*Original article was written by Daniel Gehman, AIA, LEED AP and published in Builder and Developer Magazine.
One must hand it to the California State Legislature for its earnest attempts to pass laws that create exciting new opportunities for the production of housing, by right, within existing developed areas. In 2016 the State passed a law to facilitate the production of Accessory Dwelling Units (ADUs) and went back for seconds in 2017 to enact additional legislation that removed significant inherent roadblocks that had stifled the hoped-for results of the original bill. Following those amendments, the application of the law finally caught on. In 2018 about 7,500 ADUs were completed in Los Angeles and in 2019, the number doubled to nearly 15,000. This data confirms that it takes a while for the new legislation to filter down to the people who actually design, finance, and construct these dwellings, but once it has been figured out, the numbers climb dramatically.
SB 9 can be regarded as a follow-on to the ADU laws as a tool intended to produce more housing units, including ownership opportunities, for California’s desperately undersupplied communities. Note that the new legislation does not go into effect until January 1, 2022. A caveat to comprehending this bill is that it will take a while for it to be understood broadly enough so that folks spring into action to take advantage of it. It may end up being necessary for the state to enact even more legislation once again to remove the hurdles and roadblocks inherent in the law as currently written that stymy the production of the desired new units.
What will it allow today?
I recently spoke at a meeting that was advertised with the headline “are you going to have a fourplex next to you?” To cut to the chase, the answer is unequivocally “No.” This is at least in part true because the semantics of that headline are inaccurate. A “fourplex,” by definition, is four conjoined units. SB 9 doesn’t allow that. It does allow up to four dwellings on a property that started as a single-family lot, but it must go through a couple of steps to get to the quad of units. Namely, it must be subdivided into two parcels, each one of which may be developed with a duplex and perhaps an ADU, if space allows. This “lot split” is allowed under the law with only a “ministerial” approval, which means no public hearings. This combination of lot split plus new construction is the only pathway to the production of four dwelling units on an existing single-family lot.

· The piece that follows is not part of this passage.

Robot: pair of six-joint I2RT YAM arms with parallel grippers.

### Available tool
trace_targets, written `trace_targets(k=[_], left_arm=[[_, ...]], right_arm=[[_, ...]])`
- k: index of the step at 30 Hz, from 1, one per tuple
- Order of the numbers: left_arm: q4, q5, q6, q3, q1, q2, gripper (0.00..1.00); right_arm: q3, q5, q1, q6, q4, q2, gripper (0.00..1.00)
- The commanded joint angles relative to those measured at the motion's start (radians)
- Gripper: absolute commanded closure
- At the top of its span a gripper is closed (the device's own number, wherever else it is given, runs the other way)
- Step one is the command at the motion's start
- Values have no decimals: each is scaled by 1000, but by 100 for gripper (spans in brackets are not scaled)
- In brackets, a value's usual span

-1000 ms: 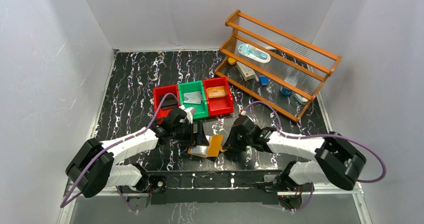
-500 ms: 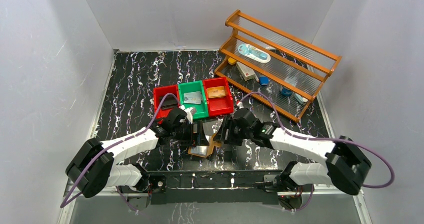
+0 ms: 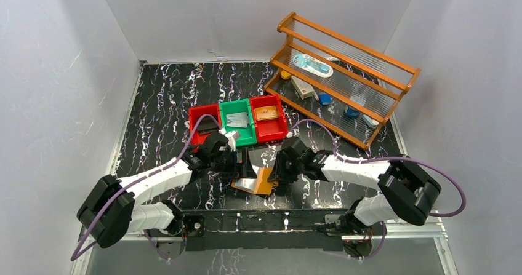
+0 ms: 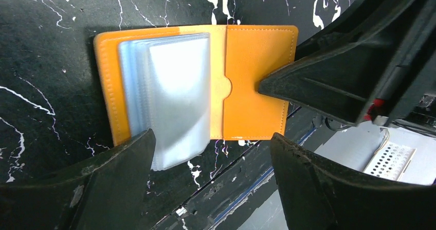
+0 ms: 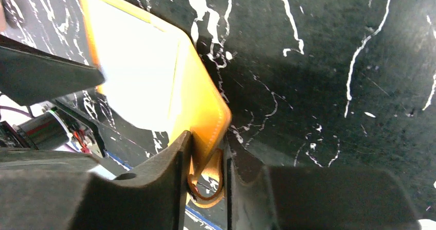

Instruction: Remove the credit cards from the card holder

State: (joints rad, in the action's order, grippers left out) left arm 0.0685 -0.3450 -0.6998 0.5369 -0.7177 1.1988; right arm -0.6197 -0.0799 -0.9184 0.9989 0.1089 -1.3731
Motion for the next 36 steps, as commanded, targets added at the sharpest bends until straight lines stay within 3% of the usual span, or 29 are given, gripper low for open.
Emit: trace_targets(k=[1,6,16,27,36], left_arm=[[33,32,5,16,-6,-42,18],[50,25,31,36,-6,-19,18],[56,2,41,56,-6,-30,20],[219,209,56,112,-9,-122,14],[167,50,85,106,-9,-59,17]], right_arm=[[73,-8,-2,1,-87,12,73],[80,-26,-2,1,-119,-50,80],[71,-43,-1,3,-145,-91,80],[59,-42,-1,0,-141,-108,80],[42,-34,-2,-6,-126,-131,80]])
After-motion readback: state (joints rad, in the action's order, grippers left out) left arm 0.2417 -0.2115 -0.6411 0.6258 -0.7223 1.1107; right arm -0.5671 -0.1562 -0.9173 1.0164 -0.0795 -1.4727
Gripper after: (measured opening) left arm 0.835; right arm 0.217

Will your neighbor’s property qualify for redevelopment of this nature?
It depends. The adjacent lot needs to be a minimum of 2,400 square feet for the lot split to even be undertaken. While it may be hypothetically possible to split it, it is not practical given the circulation and parking constraints of a site this size. Also, the economics at this scale will likely not make sense. There is a certain parcel size required to make the lot split and resulting units viable, and it is much larger than the minimum the law allows.
Any existing single-family parcel with one residence could be remodeled (within certain proscriptions of the law) to add a second attached but fully autonomous dwelling of at least 800 square feet. Because the lot hasn’t been split, either a Detached Accessory Dwelling Unit (DADU) or an attached Junior Accessory Dwelling Unit (JADU) could accompany this newly generated duplex, leading to a total of three residences on the property. So, in response to the question posed by the headline quoted above, the answer is “No, but you could end up with as many as three units next door, or six if the lot is split.”
In addition to the practical limitations of lot size, SB 9 includes a menu of limitations that could prevent your neighbor from doing this. If their home is in a coastal zone, high fire hazard area, historic district, or on farmland or other sensitive habitat, forget about using the law because it is forbidden. Furthermore, their property needs to be located in a Census Bureau “urbanized area” zone. That combination of factors removes about nineteen percent of California’s 7.5 million single family lots from eligibility. Of those that remain, a multitude of factors influence whether the redevelopment of an existing single-family home to produce the additional units is financially feasible, and where there is not demonstrable financial feasibility, there is no investment.
Naturally there are questions and tensions that arise when single family residents are made aware of the provisions of the law, and the concerns are easy to comprehend. There’s even a movement afoot to qualify a ballot measure that would essentially override SB 9 by returning land use decisions to the local level exclusively through a Constitutional Amendment. Battle lines are being drawn for a skirmish over property rights across the state. As we all wait for the beta applications of the law, watching the evolving controversy will be exciting, and we will continue to learn from and respond to it.